# WHAT NEEDS TO BE DONE
Below are the records; give again exactly the lines from the one containing "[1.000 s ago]" through the one containing "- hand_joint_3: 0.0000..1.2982", leaving out pictures.
*** ENTRIES SHOWN ***
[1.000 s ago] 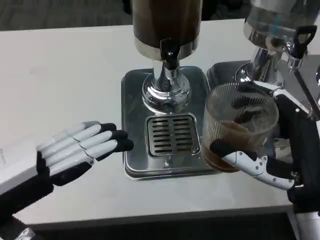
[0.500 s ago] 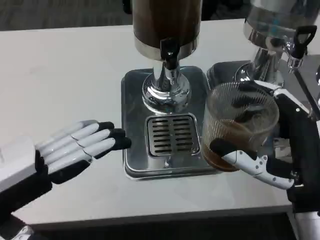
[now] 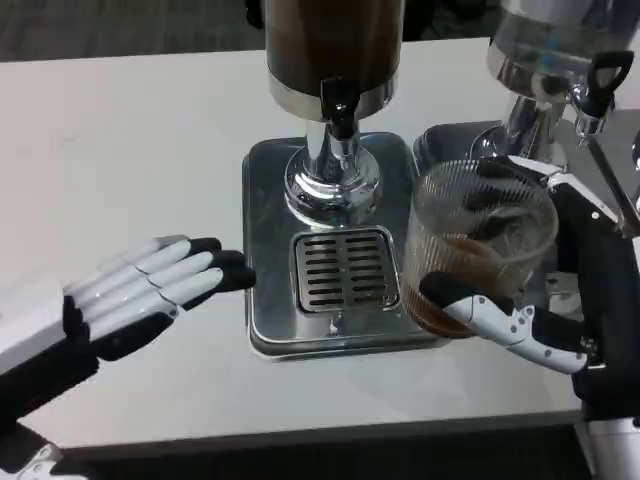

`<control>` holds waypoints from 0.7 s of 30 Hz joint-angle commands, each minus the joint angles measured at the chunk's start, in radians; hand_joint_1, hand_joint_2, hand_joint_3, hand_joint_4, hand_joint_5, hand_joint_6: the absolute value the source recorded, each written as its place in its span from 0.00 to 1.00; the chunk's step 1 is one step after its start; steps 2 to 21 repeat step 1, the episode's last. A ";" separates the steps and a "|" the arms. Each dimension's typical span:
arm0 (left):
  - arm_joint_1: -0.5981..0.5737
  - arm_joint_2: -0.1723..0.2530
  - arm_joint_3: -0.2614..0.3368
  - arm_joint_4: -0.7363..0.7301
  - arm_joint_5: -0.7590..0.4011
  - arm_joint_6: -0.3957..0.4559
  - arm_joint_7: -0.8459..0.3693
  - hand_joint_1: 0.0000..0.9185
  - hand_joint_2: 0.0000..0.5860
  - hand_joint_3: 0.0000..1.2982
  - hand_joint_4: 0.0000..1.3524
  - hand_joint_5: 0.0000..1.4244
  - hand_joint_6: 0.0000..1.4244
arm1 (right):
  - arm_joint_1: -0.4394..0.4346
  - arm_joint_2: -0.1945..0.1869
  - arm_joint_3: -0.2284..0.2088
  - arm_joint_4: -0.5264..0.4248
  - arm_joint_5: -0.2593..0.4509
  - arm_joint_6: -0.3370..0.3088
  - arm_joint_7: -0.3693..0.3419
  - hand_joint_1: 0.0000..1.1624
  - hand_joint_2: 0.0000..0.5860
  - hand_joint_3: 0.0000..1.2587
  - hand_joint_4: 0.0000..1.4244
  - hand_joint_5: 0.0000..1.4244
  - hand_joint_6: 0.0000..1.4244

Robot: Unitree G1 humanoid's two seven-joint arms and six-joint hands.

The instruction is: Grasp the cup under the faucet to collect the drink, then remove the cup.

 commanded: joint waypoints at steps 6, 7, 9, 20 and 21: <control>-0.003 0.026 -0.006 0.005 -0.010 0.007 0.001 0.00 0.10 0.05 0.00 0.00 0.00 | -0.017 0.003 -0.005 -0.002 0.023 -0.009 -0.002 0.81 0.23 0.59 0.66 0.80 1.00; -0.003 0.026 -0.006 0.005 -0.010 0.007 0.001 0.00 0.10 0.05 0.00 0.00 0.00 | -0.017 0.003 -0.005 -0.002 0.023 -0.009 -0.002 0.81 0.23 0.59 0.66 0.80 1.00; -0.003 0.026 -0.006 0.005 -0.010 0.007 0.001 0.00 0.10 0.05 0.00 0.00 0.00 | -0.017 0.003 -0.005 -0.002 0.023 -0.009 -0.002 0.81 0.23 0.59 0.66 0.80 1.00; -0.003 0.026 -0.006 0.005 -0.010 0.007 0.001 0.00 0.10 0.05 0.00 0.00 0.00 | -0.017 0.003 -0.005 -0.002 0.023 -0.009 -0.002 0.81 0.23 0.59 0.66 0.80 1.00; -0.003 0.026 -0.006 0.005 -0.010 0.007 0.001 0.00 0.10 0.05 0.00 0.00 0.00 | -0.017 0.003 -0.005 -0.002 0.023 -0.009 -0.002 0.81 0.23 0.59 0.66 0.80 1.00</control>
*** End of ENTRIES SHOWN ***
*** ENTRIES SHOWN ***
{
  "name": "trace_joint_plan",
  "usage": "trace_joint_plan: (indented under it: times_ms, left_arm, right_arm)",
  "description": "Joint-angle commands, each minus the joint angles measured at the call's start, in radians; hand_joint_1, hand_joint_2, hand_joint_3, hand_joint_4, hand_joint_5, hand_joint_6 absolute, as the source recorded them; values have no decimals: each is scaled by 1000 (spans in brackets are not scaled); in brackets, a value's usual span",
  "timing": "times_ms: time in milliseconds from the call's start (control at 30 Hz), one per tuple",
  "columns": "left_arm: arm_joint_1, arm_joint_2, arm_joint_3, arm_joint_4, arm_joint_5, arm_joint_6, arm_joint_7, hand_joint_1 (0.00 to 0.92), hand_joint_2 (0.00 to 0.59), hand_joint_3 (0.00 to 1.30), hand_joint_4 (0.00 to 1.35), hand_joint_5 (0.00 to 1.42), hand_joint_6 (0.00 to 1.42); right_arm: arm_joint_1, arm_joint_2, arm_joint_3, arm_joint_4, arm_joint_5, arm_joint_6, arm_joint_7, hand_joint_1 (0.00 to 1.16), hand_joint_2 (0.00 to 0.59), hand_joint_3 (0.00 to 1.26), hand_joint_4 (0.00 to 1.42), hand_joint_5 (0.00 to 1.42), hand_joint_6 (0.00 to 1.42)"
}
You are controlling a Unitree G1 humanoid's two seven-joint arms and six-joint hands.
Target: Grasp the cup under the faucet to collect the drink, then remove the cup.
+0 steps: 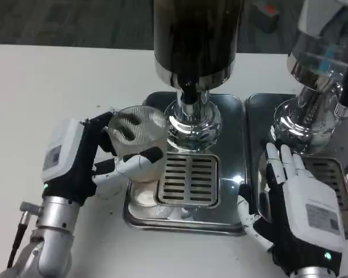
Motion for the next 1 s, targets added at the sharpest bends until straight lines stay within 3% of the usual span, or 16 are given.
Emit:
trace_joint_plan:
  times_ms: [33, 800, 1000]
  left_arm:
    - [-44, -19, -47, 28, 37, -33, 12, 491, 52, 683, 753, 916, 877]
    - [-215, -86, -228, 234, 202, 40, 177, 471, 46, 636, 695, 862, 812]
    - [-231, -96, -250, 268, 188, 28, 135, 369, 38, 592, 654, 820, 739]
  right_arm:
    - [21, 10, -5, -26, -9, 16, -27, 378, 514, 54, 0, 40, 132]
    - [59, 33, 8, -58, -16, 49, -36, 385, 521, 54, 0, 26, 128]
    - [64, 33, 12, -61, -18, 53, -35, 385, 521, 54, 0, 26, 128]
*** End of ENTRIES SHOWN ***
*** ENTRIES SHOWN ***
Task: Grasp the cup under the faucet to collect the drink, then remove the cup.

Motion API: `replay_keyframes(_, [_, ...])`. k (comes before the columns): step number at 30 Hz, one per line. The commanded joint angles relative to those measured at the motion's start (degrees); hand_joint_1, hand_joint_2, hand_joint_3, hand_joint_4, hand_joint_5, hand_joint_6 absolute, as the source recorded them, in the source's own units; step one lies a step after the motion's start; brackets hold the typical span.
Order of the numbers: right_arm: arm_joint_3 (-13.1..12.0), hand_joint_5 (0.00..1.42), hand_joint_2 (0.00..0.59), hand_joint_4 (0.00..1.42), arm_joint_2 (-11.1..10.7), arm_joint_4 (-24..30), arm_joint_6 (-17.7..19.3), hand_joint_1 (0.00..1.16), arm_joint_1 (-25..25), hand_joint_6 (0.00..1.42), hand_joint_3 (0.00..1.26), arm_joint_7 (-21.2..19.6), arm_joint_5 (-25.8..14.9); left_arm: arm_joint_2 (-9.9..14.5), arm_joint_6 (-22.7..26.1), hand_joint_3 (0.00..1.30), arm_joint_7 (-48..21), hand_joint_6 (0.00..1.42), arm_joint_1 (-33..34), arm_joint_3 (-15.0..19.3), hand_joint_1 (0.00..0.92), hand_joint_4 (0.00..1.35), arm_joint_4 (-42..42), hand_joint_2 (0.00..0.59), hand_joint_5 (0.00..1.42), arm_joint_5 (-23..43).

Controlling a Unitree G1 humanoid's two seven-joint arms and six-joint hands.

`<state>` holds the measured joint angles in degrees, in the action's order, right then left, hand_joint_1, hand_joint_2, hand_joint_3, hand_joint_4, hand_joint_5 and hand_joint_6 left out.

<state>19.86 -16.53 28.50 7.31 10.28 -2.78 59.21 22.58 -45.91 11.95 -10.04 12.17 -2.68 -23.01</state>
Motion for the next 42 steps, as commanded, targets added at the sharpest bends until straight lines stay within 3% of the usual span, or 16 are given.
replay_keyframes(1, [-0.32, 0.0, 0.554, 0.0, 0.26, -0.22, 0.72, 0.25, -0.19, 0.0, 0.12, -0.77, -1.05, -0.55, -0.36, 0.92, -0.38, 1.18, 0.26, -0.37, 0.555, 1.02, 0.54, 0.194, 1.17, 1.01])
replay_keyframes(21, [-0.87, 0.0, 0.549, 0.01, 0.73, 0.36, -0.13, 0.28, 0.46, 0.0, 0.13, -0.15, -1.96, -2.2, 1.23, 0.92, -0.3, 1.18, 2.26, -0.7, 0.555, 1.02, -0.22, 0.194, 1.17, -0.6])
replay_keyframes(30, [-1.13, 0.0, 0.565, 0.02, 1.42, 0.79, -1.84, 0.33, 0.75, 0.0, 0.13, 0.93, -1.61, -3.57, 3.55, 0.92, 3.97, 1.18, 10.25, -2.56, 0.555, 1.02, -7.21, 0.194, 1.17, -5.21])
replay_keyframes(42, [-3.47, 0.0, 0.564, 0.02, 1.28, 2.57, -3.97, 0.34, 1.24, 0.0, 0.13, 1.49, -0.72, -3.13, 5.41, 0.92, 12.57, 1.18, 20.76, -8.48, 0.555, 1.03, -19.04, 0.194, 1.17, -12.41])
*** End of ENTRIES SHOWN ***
# RESULT BELOW
[1.000 s ago] 
[0.500 s ago] 
[now] 

`<control>` holds waypoints from 0.7 s of 30 Hz joint-angle commands, each minus the joint angles measured at the chunk's start, in radians; hand_joint_1, hand_joint_2, hand_joint_3, hand_joint_4, hand_joint_5, hand_joint_6: the absolute value the source recorded, each written as its place in its span from 0.00 to 1.00; the chunk's step 1 is one step after its start; steps 2 to 21 repeat step 1, the episode's last. A ";" separates the steps and a "|" the arms. Each dimension's typical span:
arm0 (left):
  - arm_joint_1: -0.5981..0.5737
  - arm_joint_2: -0.1723..0.2530
  - arm_joint_3: -0.2614..0.3368
  - arm_joint_4: -0.7363..0.7301
  - arm_joint_5: -0.7590..0.4011
  - arm_joint_6: -0.3957..0.4559
  - arm_joint_7: -0.8459..0.3693
  - hand_joint_1: 0.0000..0.9185
  - hand_joint_2: 0.0000..0.5860
  - hand_joint_3: 0.0000..1.2982

The output above is the complete answer.